Et à Bouvigny-Boyeffles, il y a aussi des loups, apparemment.

La vue est tantôt bucolique

tantôt minière avec cette skyline si spécifique (Haillicourt, ses jumeaux, ses vignes, etc.)

jusqu’à l’irruption d’un monumental élément de modernité : l’émetteur de B-B (Bouvigny-Boyeffles, essayez de suivre un peu) et son mât haut de 307 mètres (presque autant que la tour Eiffel, avec moins de chichis – mais la tour Eiffel, nous y viendrons un peu plus tard).

Et si on tourne la tête, on peut contempler Nœux-les-Mines, ses nombreux terrils et son beau château d’eau.

Je n’ai pas pris de photos à Olhain : épuisée par les nombreuses côtes que je venais de gravir et me trouvant dans une descente qui traverse toute la forêt, j’ai juste laissé Mon Bolide dévaler celle-ci sans bouger un muscle, j’étais comme un cow-boy troué sur un cheval fou. J’avais aussi très faim, or j’avais renoncé à emporter une part de mon gâteau vegan aux fruits rouges maison parce que je ne voulais pas, en cas d’accident, qu’on se moque de moi. Bien sûr, si quelqu’un l’avait préparé pour moi, ç’aurait été différent (d’ailleurs le gâteau m’aurait protégée) mais en cas d’accident fatal, je n’aurais pas pu expliquer pourquoi je m’étais pâtissé à moi-même cette sucrerie et on m’aurait trouvée pathétique (si vous tenez à le savoir, je l’avais fait pour la raison très simple que je devais écouler des fruits rouges surgelés périmés depuis trois mois et ça, peut-être bien que ça m’aurait porté malchance, or je veux vivre très vieille pour pouvoir protéger ma fiancée des sangliers). Bref, je n’ai pas pris de photos dans la forêt. Ensuite, je suis rentrée par toute une enfilade de petites communes très sympathiques.

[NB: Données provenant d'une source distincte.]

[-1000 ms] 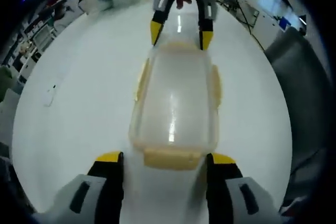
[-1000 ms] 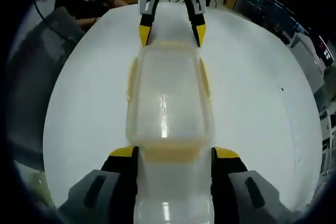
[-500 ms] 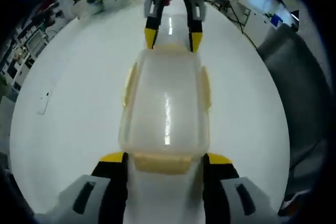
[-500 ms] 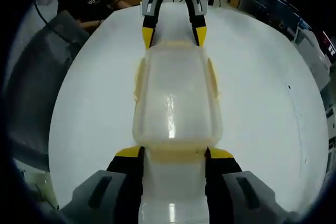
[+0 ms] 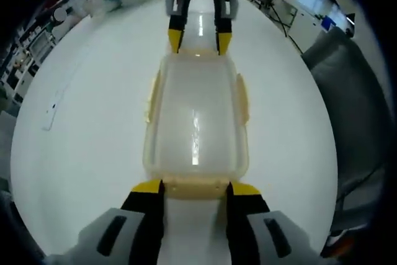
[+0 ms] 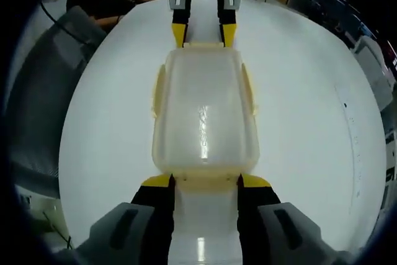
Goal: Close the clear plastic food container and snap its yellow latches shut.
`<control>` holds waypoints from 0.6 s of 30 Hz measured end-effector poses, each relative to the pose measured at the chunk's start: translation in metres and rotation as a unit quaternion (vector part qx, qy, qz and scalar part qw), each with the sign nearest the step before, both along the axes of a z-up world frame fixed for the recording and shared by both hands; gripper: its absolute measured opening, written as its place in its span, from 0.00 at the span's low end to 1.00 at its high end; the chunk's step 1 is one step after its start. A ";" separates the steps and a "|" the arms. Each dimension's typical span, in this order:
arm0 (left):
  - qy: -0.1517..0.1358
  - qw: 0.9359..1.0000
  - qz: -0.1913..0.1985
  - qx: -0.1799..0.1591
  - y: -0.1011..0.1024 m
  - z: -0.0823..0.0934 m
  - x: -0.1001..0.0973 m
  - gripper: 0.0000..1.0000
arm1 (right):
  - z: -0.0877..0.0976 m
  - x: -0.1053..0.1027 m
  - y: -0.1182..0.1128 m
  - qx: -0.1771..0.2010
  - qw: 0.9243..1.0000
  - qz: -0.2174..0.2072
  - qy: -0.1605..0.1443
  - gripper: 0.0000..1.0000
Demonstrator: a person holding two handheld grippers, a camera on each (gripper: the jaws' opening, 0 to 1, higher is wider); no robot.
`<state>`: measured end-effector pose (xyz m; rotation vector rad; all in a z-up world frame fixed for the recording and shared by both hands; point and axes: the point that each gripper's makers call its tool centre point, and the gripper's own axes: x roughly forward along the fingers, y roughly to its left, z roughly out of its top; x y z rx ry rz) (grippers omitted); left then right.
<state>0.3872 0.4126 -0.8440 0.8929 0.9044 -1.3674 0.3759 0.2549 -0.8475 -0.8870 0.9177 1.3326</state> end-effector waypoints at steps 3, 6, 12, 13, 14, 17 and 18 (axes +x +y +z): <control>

Au passage, j’ai trouvé où JC a été muté (il est toujours à la circulation, c’est vraiment son truc) : il est en poste à Barlin (Barlin Est, comme disait une amie membre de Toysession à l’époque où elle était domiciliée dans cette charmante petite ville).

On ne trouve pas que JC à Barlin Est mais aussi JP : un Polonais du Vatican dans un temple grec, au pied d’une église en briques bien d’ici.

On apprécie les mélanges, dans le coin, comme en témoigne également le Eiffel Tower (nous y voici), un diner de la Route 66 – pourquoi se priver quand on a deux passions, après tout ? Dedans, c’est du 100% américain, Elvis himself vous accueille en grandeur nature.

Si vous n’êtes pas d’ici, vous devez découvrir l’incontournable piste de ski de Nœux-les-Mines, sur le terril 42. La voici :

Un infime détail de l’art de Robert Lemaire, rue Nationale à Sains-en-Gohelle (pour un inventaire de son travail cliquer ici). Cette vue me permet d’ajouter un mickey du bassin minier à mon récent recensement.

Nourisse

Ces épingles à nourrice ne seraient pas les plus abordables du marché si leur emballage avait fait l’objet de corrections. Non, vraiment, ne changez rien : on n’a pas besoin d’une orthographe irréprochable pour être punk à Sallaumines.